> _TASK ITEM_
Only one stretch of the listing below is wanted: the line with "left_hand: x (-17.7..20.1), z" and all lines after it. Reproduce that stretch exactly.

──────── RECORDED DATA

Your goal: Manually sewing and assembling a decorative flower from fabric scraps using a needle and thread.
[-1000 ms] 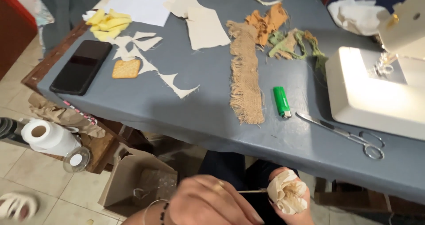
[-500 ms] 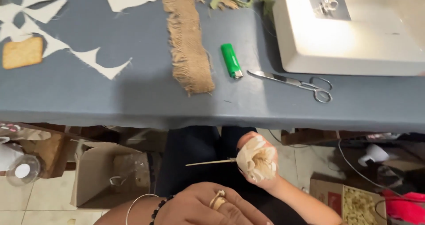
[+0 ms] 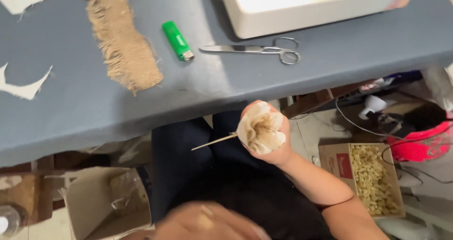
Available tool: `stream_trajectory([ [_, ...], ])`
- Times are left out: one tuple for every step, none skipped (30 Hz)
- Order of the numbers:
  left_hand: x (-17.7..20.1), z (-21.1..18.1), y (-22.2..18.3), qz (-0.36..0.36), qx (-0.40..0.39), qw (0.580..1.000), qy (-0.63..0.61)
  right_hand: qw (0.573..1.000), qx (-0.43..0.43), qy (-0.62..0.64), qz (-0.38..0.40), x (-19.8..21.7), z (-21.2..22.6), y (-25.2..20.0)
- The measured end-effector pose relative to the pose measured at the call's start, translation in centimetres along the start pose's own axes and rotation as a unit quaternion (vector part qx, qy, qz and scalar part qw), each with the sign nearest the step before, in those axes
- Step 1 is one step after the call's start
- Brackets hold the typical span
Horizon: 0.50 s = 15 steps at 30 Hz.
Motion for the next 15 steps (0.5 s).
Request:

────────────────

> _SOLVED PROBLEM_
  left_hand: x (-17.7..20.1), z (-21.1..18.1), y (-22.2..18.3), qz (-0.36..0.36), qx (-0.40..0.39), qw (0.580..1.000), qy (-0.63..0.61)
  right_hand: qw (0.573..1.000), qx (-0.43..0.43), qy (-0.62..0.64), qz (-0.38..0.40), x (-19.8..21.7), z (-21.2..22.6), y (-25.2..20.0)
- The measured end-effector pose relative to the pose measured at the call's start, translation in centimetres along the start pose's own axes and rotation as a unit quaternion (vector part qx, qy, qz and scalar part qw), each with the sign nearest the step before, in those axes
- Step 1 is one step after the call's start
- Brackets hold the typical span
Horizon: 0.50 s = 15 steps at 30 Hz.
Motion for the next 15 steps (0.5 s).
Request:

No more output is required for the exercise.